Rana Bouazer, correspondante
Pour la première fois en Amérique du Nord, Montréal a été le cadre de la quatrième édition de la conférence Bandung du Nord. Sous le thème « Pour une Internationale décoloniale : les subalternes du Nord prennent la parole ! », cette rencontre a réuni une vingtaine de panélistes pour trois jours d’échanges et de réflexions sur des enjeux mondiaux comme la sécularité, l’islamophobie et les dynamiques postcoloniales.
Voix plurielles sur la sécularité et l’exclusion
L’un des moments phares de la conférence a été la table ronde sur « Sécularité, libéralisme et islamophobie : dépasser les dichotomies de la modernité ». Animée par Maïka Sondarjee, cette session a réuni des spécialistes en sociologie, droits humains et études postcoloniales, tels que Nawel Hamidi, Amine Brahimi, Sherene Razack, Ramón Grosfoguel et Wissam Bengherbi. Chaque intervenant·e a apporté une perspective sur ces enjeux complexes, ouvrant des discussions sur les tensions entre modernité et colonialisme.
Un retour pour se décoloniser
Plusieurs intervenant·es ont exploré en profondeur les liens entre l’islam, la modernité, le capitalisme et la sécularité. Nawel Hamidi a ouvert ces discussions avec une analyse des représentations coloniales des Algérien·nes musulman·es sous la domination française, en lien direct avec son propre parcours. Ce retour en Algérie s’inscrit dans un processus de décolonisation psychologique, une démarche qui interroge la manière dont les héritages coloniaux influencent encore les identités individuelles et familiales.

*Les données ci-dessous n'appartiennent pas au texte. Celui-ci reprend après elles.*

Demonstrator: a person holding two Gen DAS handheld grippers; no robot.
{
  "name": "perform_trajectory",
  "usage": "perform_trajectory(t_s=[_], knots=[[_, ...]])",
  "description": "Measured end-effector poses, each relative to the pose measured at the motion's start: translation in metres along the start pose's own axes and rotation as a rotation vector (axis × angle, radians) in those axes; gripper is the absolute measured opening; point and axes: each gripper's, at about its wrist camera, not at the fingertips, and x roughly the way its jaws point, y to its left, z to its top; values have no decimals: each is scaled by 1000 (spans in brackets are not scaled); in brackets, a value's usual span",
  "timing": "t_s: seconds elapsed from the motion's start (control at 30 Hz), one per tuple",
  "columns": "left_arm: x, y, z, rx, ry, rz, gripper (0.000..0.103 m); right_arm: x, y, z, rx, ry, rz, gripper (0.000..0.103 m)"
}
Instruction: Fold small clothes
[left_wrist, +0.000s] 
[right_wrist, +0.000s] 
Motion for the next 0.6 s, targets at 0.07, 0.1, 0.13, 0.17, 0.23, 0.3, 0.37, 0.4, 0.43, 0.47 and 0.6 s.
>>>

Motivé par une volonté de questionner ce qu’elle souhaite transmettre à ses enfants né·es d’un mariage avec une personne autochtone, son parcours lui a permis de renouer avec son héritage culturel. Son cheminement illustre comment la décolonisation personnelle s’inscrit dans une quête plus large de réappropriation identitaire et de transmission aux générations futures.
De la décolonisation personnelle à la réforme de l’Islam
Ces réflexions sur la décolonisation psychologique et culturelle ont également ouvert la porte à des discussions sur la sécularité et la réforme de l’Islam. Amine Brahimi, chercheur postdoctoral, a abordé l’islamophobie non seulement comme un préjugé individuel, mais aussi comme un phénomène profondément enraciné dans les structures institutionnelles notamment en Europe de l’Ouest et Amérique du nord comme avec la loi 21 au Québec.
Ce dernier s’est intéressé à la manière dont les réformateurs islamiques, souvent issus des milieux universitaires, s’efforcent de moderniser l’Islam dans des contextes non occidentaux.À travers une approche sociologique, il a étudié comment ces réformistes cherchent à adapter l’Islam aux réalités contemporaines, tout en préservant une forte identité spirituelle et culturelle.
De son côté, Wissam Bengherbi a exploré la manière dont l’Islam, notamment dans son interprétation saoudienne, s’est adapté aux valeurs capitalistes. Cependant, Bengherbi appelle à une réflexion plus profonde sur cette adaptation, soulignant que la relation à Dieu et les valeurs spirituelles devraient primer sur l’acceptation aveugle du mode de vie capitaliste. Pour lui, il est essentiel de remettre en question les systèmes économiques contemporains et de réexaminer les principes éthiques qui sous-tendent cette forme de capitalisme mondial.
Stigmatisation et luttes sociales
Sherene Razack a proposé une analyse critique des dynamiques de pouvoir liées à l’islamophobie, en montrant que les discours de droite et de gauche convergent dans leur représentation des musulman·es comme une menace, alimentant ainsi leur stigmatisation et leur exclusion.
Elle a également évoqué le rôle ambigu du féminisme libéral, qui, bien qu’affichant une posture neutre vis-à-vis de l’Islam, renforce souvent l’idée que cette religion est incompatible avec les droits des femmes, révélant ainsi les contradictions des sociétés modernes.
Ces réflexions rejoignent une critique plus large de la modernité, qui, sous couvert d’universalité, continue de reproduire des systèmes d’oppression. Ramón Grosfoguel a dénoncé ce qu’il appelle une « civilisation de la mort », où le capitalisme moderne intensifie l’exploitation et la destruction, s’appuyant sur des héritages coloniaux. Il explique que la richesse de l’Occident repose sur l’extraction des ressources des peuples colonisés, et que ce modèle persiste aujourd’hui à travers des mécanismes économiques globaux.